We’ve had this pattern for years. We both like it when I come. Many other guys have to wait much longer. Usually, they’ve asked their partners to push them by making them wait weeks, or sometimes months between orgasms. I never had any particular fascination with this sort of wait. For an experiment Mrs. Lion made me wait 28 days last year. It wasn’t all that horrible for me. I also didn’t particularly like it or feel proud I made it.

Currently, I get edged, brought to the edge of orgasm, over and over, then left hanging almost every night I don’t get to come. Last night I was edged with the Magic Wand. Mrs. Lion and I like this form of play. When she does let me come, there is generally a two day wait before I really want sex again. Yes, I can be edged the next day, but I’m not all that enthusiastic. That’s what got me thinking about a third level of activity,

What if instead of a full orgasm, I get a broken one on the days when Mrs. Lion would have made me come. I could even get two on those days. And, every so often, at much longer intervals I am surprised with a full one. This would certainly add more suspense to our sexual play. It would also add a lot more value to full orgasms since I would get so few of them.

I think this would work for us. We don’t particularly like long waits between ejaculations. So, my frequency could remain the same as it is now. But full orgasms could be reserved for special times. I could end up getting one only a few times a year.

This idea appeals to me. I think it offers a new dimension of sexual teasing to our relationship. Up until now, Mrs. Lion almost never plans a broken orgasm for me. She knows I’m not fond of them. For the record, I’m not fond of them the same way I’m not fond of edging. I like to come. If I can’t come, edging is exciting and keeps me interested in getting off.

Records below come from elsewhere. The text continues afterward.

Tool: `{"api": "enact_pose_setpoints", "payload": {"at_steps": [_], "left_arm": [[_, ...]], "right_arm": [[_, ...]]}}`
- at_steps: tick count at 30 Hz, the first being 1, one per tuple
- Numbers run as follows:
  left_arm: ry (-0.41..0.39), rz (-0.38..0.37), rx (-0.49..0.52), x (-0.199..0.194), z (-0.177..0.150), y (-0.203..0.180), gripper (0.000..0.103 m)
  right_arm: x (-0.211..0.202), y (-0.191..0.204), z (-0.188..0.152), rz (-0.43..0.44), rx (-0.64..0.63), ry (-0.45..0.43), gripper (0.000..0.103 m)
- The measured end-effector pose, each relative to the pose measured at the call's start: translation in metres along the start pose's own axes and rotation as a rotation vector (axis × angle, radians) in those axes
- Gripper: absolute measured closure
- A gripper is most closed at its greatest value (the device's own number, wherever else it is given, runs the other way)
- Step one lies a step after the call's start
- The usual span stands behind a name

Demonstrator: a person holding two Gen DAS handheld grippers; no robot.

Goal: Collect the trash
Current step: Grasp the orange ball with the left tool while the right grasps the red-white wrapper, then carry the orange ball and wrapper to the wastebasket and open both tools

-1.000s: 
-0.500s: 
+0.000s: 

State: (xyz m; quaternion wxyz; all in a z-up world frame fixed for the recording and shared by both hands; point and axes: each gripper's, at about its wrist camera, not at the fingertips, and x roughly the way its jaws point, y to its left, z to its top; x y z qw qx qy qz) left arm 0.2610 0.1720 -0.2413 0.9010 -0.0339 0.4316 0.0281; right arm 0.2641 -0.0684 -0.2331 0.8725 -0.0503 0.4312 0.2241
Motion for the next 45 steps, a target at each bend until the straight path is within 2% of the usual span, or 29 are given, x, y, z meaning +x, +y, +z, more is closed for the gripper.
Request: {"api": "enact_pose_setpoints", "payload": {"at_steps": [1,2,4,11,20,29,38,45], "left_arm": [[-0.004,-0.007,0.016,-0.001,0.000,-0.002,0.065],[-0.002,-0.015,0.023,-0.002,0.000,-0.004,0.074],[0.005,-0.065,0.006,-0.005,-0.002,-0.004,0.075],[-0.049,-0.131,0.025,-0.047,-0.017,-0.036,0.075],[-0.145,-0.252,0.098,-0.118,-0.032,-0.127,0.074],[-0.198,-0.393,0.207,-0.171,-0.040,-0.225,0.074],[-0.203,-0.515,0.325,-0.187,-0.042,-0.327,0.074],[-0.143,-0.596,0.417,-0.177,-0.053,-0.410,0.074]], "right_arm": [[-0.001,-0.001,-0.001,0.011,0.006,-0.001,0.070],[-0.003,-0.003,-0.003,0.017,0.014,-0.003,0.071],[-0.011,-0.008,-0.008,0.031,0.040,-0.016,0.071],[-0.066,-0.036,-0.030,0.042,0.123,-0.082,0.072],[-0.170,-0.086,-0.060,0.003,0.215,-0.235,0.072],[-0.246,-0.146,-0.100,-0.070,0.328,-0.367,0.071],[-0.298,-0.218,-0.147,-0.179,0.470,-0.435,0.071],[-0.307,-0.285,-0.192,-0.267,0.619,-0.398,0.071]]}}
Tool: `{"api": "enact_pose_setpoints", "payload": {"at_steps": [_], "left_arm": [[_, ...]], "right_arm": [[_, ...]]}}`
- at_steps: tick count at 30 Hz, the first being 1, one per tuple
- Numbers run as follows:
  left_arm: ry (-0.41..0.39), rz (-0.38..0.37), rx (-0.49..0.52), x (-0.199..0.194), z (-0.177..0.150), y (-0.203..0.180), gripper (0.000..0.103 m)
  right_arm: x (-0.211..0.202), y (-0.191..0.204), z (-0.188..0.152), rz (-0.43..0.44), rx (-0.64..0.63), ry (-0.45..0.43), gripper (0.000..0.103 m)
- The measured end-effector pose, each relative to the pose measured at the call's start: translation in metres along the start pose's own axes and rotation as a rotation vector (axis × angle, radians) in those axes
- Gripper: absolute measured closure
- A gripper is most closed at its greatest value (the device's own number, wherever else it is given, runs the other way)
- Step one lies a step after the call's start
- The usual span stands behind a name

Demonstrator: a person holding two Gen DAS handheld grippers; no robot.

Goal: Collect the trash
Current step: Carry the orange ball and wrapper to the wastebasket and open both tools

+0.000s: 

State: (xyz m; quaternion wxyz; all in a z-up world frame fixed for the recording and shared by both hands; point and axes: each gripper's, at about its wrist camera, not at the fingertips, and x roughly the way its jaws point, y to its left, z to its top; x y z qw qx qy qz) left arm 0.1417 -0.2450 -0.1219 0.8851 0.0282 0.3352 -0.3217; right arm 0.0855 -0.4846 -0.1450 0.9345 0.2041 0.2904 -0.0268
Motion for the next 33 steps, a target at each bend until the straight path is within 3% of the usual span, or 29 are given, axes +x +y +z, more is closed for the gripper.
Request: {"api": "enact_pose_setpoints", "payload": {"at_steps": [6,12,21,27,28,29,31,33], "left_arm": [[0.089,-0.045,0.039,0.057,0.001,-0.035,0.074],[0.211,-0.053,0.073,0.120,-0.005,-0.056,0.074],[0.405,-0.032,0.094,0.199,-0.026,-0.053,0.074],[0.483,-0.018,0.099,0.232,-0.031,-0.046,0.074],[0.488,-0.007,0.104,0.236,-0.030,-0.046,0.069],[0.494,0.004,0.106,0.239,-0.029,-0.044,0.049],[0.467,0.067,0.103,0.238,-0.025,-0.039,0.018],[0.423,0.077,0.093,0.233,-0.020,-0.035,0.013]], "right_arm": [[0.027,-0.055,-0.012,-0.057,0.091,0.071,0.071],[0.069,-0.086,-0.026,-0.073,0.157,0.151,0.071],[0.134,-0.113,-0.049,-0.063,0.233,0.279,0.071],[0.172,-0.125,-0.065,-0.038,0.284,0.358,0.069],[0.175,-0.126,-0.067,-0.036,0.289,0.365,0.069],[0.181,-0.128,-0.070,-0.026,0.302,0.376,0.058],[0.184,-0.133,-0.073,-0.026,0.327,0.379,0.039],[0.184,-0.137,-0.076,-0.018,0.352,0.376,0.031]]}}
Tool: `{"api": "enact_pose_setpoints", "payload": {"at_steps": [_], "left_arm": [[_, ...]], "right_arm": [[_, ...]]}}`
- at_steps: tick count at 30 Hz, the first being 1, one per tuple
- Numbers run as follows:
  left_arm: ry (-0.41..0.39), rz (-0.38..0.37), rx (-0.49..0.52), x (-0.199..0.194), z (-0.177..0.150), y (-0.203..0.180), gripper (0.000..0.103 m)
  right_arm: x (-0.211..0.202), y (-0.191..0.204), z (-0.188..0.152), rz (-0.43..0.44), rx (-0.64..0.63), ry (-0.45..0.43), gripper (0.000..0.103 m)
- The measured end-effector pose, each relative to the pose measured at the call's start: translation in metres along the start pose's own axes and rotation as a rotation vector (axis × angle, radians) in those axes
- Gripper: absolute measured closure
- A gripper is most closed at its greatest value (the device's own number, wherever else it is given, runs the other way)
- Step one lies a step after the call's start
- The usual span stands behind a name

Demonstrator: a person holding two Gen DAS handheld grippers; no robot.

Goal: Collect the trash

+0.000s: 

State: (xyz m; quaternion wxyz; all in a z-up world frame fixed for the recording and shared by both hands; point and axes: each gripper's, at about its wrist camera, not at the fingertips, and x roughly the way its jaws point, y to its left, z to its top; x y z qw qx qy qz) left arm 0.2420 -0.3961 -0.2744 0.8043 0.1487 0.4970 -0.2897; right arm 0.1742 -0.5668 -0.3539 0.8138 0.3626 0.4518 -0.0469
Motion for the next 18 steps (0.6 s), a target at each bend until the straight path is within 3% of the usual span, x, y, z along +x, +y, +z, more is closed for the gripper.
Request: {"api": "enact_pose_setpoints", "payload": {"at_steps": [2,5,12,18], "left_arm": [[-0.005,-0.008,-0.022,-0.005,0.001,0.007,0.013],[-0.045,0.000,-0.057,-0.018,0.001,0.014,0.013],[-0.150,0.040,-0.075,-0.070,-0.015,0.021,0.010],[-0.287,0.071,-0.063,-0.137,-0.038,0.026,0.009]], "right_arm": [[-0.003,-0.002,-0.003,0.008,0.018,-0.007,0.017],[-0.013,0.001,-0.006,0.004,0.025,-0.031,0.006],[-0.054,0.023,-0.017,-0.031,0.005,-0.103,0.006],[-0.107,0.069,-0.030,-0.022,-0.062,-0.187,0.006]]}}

Broken orgasms would be an escalation of edging. I still hope for a full orgasm, but a broken one, like edging, is better than none. I don’t know how Mrs. Lion will feel about this idea. Maybe she’ll want to try it. I think it could be fun for both of us. Mrs. Lion agreed to think about it. I hope she decides to try.

2 Comments

  1. Again Lion, it’s always about You. In other words, how can Lion find more things, ways and work for Mrs Lion to do for Your insessent sexual desires! There’s never enough for poor Lion. Let’s see how Lion can get ever more sexual attention from Mrs Lion.

    1. Author

      This is a sex blog. It is about sex for me as well as withholding sex for me. Sorry if you misunderstood what we write about.